===== PROVIDED ENTRIES
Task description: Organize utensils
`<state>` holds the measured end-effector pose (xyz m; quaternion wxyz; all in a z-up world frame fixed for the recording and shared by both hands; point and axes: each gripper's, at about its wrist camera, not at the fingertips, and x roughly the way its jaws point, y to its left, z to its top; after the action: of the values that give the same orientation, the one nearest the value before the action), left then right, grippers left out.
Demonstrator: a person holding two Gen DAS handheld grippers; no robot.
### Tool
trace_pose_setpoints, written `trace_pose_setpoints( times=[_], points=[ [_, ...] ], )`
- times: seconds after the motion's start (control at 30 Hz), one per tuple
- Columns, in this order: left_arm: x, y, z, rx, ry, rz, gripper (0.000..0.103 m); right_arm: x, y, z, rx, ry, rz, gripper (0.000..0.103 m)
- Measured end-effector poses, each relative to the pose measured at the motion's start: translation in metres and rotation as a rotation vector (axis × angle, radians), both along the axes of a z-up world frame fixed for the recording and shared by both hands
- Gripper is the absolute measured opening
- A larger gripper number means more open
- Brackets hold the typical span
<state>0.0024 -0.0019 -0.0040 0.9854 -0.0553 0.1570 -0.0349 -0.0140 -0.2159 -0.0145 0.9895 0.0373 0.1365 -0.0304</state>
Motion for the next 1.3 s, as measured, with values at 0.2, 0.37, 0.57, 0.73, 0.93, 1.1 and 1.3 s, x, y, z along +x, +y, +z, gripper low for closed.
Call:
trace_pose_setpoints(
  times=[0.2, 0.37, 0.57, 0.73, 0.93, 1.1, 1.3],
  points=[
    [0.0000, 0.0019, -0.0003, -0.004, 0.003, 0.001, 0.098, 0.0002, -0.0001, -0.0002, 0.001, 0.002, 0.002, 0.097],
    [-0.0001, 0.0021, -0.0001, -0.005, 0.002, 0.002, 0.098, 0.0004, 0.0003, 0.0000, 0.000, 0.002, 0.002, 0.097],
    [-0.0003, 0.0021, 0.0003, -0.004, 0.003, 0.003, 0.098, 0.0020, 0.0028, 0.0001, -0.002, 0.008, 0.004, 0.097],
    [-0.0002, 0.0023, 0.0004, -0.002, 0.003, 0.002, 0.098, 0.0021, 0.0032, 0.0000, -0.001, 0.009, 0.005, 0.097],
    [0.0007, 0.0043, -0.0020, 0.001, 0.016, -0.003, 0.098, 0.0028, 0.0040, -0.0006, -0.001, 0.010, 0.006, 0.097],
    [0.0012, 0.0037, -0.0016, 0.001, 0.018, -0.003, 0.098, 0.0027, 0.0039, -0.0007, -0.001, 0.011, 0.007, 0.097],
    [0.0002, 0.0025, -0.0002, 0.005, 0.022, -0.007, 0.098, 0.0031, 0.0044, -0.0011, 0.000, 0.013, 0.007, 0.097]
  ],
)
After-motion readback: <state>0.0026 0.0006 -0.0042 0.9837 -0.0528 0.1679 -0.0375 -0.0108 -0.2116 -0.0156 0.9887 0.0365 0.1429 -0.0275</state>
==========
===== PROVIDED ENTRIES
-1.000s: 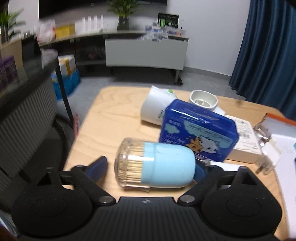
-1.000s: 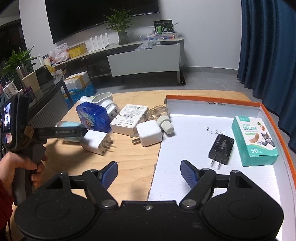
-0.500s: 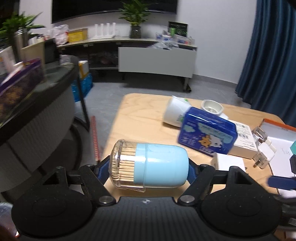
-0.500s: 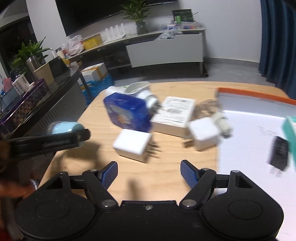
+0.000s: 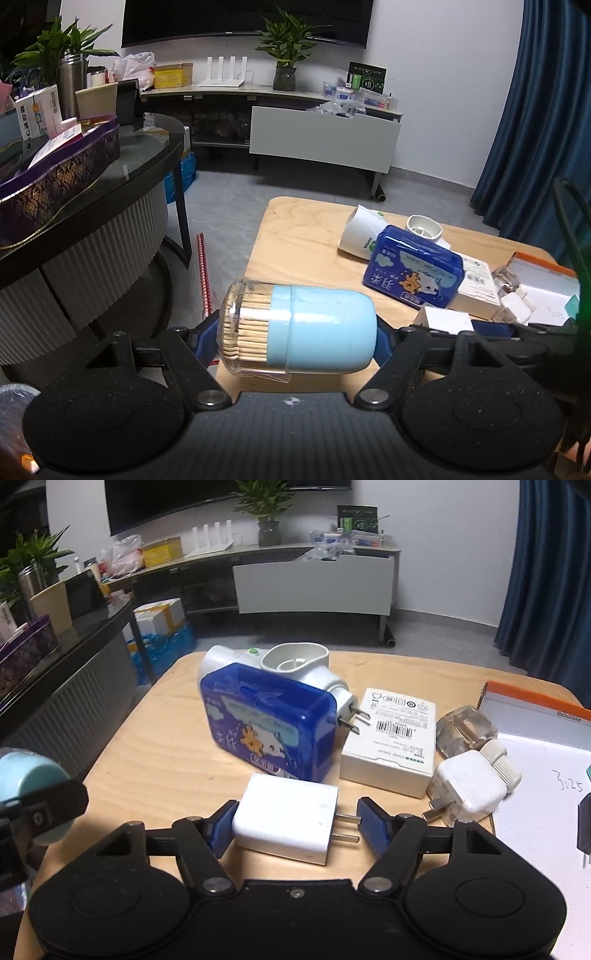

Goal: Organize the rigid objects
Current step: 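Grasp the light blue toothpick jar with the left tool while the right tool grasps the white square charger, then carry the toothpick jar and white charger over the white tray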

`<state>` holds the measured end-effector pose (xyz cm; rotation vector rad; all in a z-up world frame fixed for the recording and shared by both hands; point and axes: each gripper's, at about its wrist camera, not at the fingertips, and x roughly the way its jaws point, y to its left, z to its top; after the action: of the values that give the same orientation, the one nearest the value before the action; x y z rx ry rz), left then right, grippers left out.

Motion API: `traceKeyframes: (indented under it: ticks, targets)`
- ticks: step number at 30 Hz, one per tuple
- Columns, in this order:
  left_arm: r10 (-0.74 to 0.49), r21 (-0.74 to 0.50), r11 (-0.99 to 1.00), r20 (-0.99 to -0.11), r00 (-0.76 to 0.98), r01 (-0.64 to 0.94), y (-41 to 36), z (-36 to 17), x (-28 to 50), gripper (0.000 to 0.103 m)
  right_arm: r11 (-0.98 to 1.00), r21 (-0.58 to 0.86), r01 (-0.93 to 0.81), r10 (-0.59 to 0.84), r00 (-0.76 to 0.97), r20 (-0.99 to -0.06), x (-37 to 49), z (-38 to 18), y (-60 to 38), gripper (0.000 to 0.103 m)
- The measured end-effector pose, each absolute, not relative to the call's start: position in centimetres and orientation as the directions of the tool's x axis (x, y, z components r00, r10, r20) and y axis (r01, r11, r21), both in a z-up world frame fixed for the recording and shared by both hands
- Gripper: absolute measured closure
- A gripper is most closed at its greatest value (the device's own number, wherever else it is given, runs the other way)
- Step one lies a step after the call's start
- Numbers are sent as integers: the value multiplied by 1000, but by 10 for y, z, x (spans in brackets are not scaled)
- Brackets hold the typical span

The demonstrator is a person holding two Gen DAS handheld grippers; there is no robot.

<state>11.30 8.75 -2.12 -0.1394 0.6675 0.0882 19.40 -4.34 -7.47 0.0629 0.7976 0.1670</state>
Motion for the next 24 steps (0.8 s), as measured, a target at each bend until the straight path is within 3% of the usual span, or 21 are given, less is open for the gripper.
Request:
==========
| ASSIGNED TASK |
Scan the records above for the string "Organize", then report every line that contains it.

| ANSWER TO THIS EXERCISE |
Task description: Organize utensils
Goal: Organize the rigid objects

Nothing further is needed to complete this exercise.